How a care robot is programmed and deployed may make some of these issues more or less likely. But they are meant to suggest a larger issue¾ never before have we had a category of medical care that is neither perfectly human nor perfectly device. I can think of nothing less like a pacemaker than a high-functioning social robot. Nobody tells their pacemaker secrets, nobody expects their pacemaker to have any autonomy or moral authority, and a pacemaker does not have the capability of relaying secrets back to the medical team. A social robot may be programmed to be social for specific reasons- to be an authority figure, or a proxy for the physicians, or a helper and confidante. The social AI that works well does so because it creates a social relationship with the patient. The more successful, the more the robot raises important issues around autonomy, coercion, privacy, trust in the robot and in the patient-provider relationship, and other matters that look less like issues covered by FDA regulation and far more like the traditional ethical and legal rules governing health care providers.

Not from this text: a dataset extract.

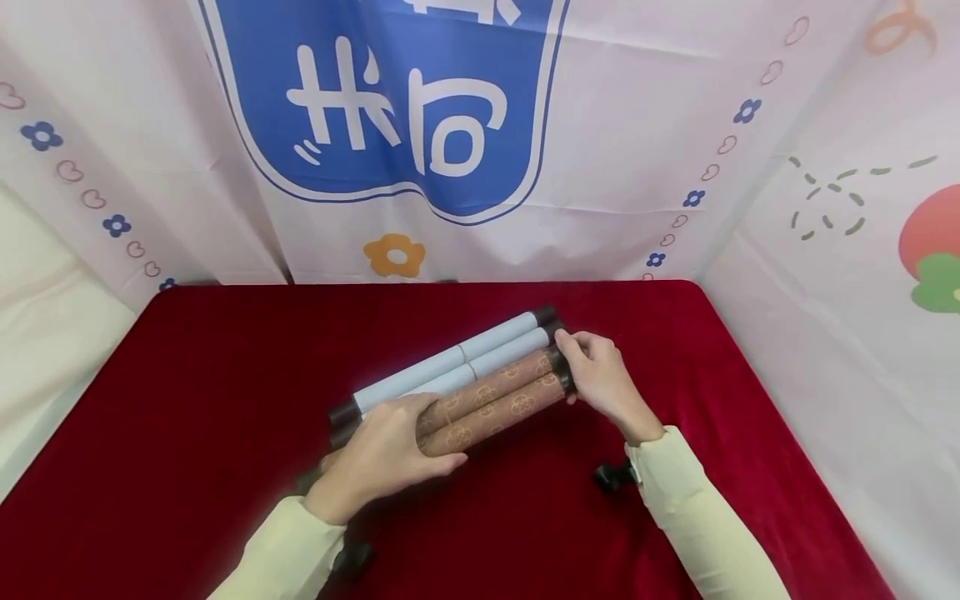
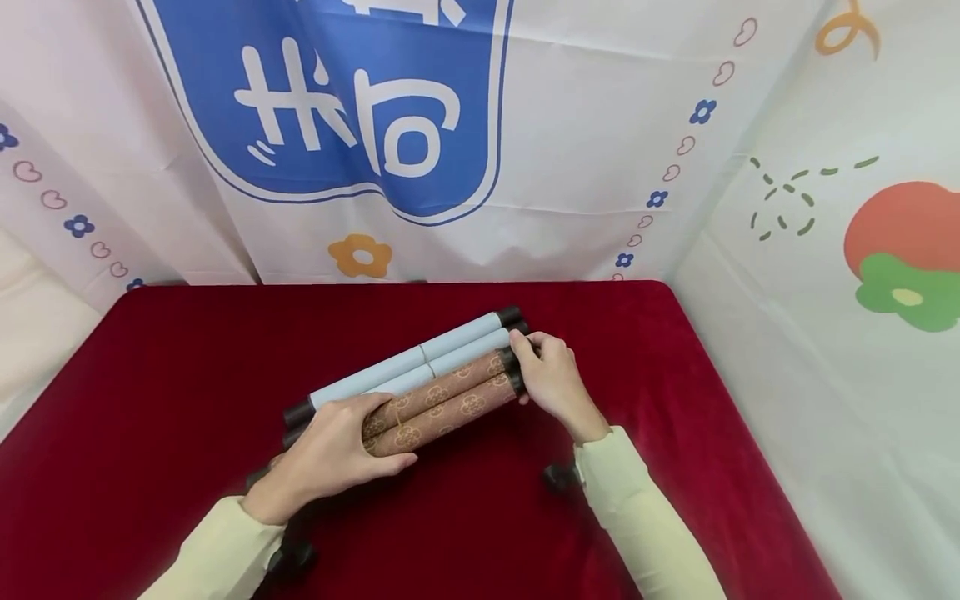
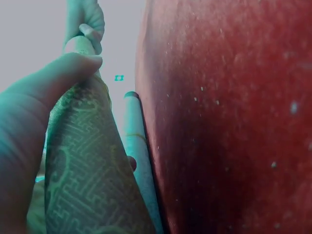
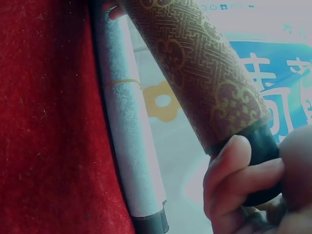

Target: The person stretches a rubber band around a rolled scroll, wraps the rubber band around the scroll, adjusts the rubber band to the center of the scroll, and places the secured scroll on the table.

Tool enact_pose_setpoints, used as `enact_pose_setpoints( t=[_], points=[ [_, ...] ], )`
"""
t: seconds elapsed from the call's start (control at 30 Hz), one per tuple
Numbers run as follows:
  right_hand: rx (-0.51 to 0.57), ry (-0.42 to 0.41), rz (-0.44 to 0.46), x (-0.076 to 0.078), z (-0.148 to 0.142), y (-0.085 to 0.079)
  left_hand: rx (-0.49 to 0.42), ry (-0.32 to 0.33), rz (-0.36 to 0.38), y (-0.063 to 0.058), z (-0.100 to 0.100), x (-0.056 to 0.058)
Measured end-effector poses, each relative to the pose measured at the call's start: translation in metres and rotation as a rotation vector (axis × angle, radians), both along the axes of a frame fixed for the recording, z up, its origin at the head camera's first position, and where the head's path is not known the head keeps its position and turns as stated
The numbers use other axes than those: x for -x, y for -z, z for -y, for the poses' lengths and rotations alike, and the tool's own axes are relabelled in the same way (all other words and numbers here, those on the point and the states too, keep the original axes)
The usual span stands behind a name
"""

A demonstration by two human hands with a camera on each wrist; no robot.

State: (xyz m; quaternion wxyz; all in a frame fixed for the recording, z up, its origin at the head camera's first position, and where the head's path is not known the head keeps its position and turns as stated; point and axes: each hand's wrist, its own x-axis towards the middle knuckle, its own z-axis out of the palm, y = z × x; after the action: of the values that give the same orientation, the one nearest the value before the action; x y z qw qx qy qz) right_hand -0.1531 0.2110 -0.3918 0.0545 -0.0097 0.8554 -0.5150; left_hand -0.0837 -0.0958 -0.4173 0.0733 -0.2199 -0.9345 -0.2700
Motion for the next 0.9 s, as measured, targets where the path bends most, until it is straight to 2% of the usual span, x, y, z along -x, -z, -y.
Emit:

At minimum, bioethicists, health lawyers, and health care providers need to be engaged with roboticists at the early stages in this new era in robotics to consider the capabilities of these robots and the likely ethical and legal issues they will raise in health care settings. Beyond this, regulatory models will need to be considered that address this new hybrid in medical care. One possible model is to subject the manufacturers of these robots to a form of licensure that requires compliance with a code of ethical standards, somewhat like how health care providers have to follow certain ethical standards set forth by their state medical boards. Additionally, providers who choose to deploy social robots might have additional ethical norms they sign on to speaking to proper usage in clinical practice. More thought needs to go into various options for regulation and the best way to bring such groups into a compliance scheme, without overly burdening beneficial innovations. Social robots that truly engage patients have the potential to change the face of medical care, but the better they work the more likely they are to generate significant ethical and legal challenges.